State management is a highly debated topic in front-end development, we as developers often face trade-offs between performance and simplicity. React hooks like useMemo and useCallback are widely used as ways of handling computed values and referrential integrity of those values.

Preact Signals offer a different approach, let's explores how Preact Signals' pull-based model contrasts with the eager nature of React hooks.

The Problem with Hooks: Push-Based State Management

React hooks such as useMemo are designed to optimize performance by memoizing expensive computations. However, they come with certain inefficiencies:

• Eager Evaluation: Hooks like useMemo calculate their values during the render cycle.

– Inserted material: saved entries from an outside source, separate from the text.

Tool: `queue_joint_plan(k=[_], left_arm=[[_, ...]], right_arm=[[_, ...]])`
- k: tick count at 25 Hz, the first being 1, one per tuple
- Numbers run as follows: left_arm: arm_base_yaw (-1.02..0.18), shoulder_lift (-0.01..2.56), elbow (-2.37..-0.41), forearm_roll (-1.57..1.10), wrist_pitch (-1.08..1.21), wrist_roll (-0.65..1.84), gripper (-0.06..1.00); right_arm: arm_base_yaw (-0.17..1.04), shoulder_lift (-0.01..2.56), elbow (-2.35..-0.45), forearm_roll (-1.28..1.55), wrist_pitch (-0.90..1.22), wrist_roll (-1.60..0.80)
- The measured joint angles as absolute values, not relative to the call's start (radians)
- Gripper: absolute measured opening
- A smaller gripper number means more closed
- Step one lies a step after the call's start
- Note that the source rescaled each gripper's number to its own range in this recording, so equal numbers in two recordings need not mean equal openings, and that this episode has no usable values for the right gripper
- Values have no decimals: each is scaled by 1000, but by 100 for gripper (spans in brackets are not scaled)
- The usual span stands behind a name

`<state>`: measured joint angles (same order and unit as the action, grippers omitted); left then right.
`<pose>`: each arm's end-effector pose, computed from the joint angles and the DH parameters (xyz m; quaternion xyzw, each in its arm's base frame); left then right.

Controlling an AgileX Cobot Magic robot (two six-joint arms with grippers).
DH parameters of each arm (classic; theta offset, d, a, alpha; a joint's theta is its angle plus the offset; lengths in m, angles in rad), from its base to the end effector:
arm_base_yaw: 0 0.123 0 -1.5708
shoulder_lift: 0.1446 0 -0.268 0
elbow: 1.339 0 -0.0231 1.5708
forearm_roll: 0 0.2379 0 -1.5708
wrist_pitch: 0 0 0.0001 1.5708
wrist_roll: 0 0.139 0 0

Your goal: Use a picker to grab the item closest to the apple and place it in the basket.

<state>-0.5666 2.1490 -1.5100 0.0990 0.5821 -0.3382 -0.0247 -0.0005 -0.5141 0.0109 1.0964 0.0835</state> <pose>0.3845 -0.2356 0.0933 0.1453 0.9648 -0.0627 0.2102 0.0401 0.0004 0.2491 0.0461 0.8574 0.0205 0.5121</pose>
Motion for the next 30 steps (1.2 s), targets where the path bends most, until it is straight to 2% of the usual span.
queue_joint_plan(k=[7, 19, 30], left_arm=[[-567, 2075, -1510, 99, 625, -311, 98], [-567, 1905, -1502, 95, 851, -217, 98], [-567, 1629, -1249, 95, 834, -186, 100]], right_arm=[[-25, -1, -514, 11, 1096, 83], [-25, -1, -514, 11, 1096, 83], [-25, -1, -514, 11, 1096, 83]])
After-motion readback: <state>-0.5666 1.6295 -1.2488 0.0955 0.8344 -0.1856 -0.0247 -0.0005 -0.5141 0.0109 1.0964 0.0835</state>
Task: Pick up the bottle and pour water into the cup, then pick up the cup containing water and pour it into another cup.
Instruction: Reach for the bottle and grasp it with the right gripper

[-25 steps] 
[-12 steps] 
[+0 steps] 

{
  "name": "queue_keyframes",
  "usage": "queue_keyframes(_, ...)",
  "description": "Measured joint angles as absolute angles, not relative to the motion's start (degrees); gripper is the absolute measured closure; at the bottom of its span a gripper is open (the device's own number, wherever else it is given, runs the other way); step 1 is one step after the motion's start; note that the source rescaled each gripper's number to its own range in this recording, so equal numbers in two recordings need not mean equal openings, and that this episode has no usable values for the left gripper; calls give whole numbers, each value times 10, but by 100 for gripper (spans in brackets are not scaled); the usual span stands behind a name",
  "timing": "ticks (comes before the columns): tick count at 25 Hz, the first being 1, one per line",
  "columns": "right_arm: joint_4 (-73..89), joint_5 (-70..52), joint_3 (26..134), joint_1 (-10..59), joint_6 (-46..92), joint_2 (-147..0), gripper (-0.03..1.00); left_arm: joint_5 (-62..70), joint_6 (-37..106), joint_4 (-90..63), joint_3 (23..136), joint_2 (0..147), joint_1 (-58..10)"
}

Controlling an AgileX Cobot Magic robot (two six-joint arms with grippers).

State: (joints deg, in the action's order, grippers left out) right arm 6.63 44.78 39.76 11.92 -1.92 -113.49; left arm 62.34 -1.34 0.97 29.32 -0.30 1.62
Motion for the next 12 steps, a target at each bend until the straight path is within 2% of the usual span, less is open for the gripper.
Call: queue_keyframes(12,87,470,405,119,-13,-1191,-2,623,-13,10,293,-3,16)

Even if the computed value is only used later (e.g., inside a callback), it is still calculated upfront before the JSX is returned.
• Dependency Management: Developers must manually specify dependencies in hooks like useMemo or useCallback. Incorrect dependency arrays can lead to stale or unnecessary computations.

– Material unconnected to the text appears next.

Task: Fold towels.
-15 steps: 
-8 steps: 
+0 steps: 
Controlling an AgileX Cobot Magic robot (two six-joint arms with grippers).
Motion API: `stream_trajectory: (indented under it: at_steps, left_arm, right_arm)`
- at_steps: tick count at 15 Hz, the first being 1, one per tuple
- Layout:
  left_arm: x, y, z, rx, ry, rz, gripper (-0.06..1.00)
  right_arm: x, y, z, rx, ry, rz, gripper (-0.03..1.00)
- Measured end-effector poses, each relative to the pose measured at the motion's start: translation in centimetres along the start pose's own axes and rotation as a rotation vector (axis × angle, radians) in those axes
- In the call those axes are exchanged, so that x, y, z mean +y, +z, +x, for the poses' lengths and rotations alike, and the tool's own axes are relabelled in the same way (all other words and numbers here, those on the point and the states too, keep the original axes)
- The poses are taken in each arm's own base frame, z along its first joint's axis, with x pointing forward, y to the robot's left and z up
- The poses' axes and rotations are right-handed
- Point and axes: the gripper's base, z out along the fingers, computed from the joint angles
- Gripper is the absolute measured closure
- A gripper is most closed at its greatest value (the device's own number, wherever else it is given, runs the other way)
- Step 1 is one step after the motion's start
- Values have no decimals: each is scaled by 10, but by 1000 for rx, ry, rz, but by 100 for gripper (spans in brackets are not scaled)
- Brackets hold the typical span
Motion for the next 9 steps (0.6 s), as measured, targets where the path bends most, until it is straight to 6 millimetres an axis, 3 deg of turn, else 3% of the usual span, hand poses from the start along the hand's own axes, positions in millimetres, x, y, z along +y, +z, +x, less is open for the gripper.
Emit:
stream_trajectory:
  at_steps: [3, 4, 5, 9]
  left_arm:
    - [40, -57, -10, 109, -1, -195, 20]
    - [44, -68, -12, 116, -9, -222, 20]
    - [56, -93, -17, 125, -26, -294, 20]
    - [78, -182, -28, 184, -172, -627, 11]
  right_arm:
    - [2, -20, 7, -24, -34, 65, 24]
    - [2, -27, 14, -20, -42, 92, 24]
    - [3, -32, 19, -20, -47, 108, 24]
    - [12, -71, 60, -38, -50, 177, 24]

For example, consider the following React code:

import React, { useMemo } from 'react';

const Component = ({ input }) => {
  const expensiveValue = useMemo(() => {
    // Expensive computation
    return input * 2;
  }, [input]);

  const onClick = () => {
    console.log(expensiveValue)
  }

  return <button onClick={onClick}>Send value</button>;
};

Here, the computation is performed on every render where input changes, even if the result is only used when the button gets clicked.

The Pull-Based Model of Preact Signals

Preact Signals take a different approach by shifting to a pull-based model, rather than eagerly computing values during rendering, Signals calculate derived values only when they are accessed. This lazy evaluation ensures that computations happen just in time, reducing unnecessary overhead.

Here’s how Preact Signals work:

Signals as State Primitives, a signal represents a piece of state that can be read or updated. For example:

import { signal } from "@preact/signals";

const count = signal(0);
count.value++; // Update the value
console.log(count.value); // Access the value

Signals can be declared anywhere, you can add them to the global scope and once you use them in a component/computed/... it will be subscribed to updates. This means that we also reduce GC pressure as the lifetime of the value won't be bound to the component lifecycle. A signal won't be active until it's used which makes it primed for usage as global state.

On top of that, in Preact for example we make the updates a bit more granular where we do direct upates to HTML text and element-attributes so we can avoid subscribing the component as a whole as much as possible. subscribing the component completely would result in rerenders which are more expensive compared to just updating to what the result of said rerender would be.

Computed Signals, derived state can be created using computed(). These computed signals automatically recalculate their values when signals accessed inside the closure are updated:

import { computed, signal } from "@preact/signals";

const count = signal(0);
const double = computed(() => count.value * 2);

console.log(double.value); // Computed
console.log(double.value); // Just returns value without computing
count.value = 2;           // Value is updated
console.log(double.value); // Computed lazily

You can play with it in this stackblitz, just run node index.mjs and look at the console output.

Comparison: Hooks vs. Signals

Feature	Hooks (useMemo)	Signals (computed)
Evaluation Timing	Eager	Lazy
Dependency Management	Manual	Automatic
Re-Renders	Requires optimization (React.memo)	Granular updates without re-renders

Conclusion

I won't claim any technology to be a silver bullet but, it's worth giving signals a spin! You can use this in both React as well as Preact or use signals-core to make your own implementation.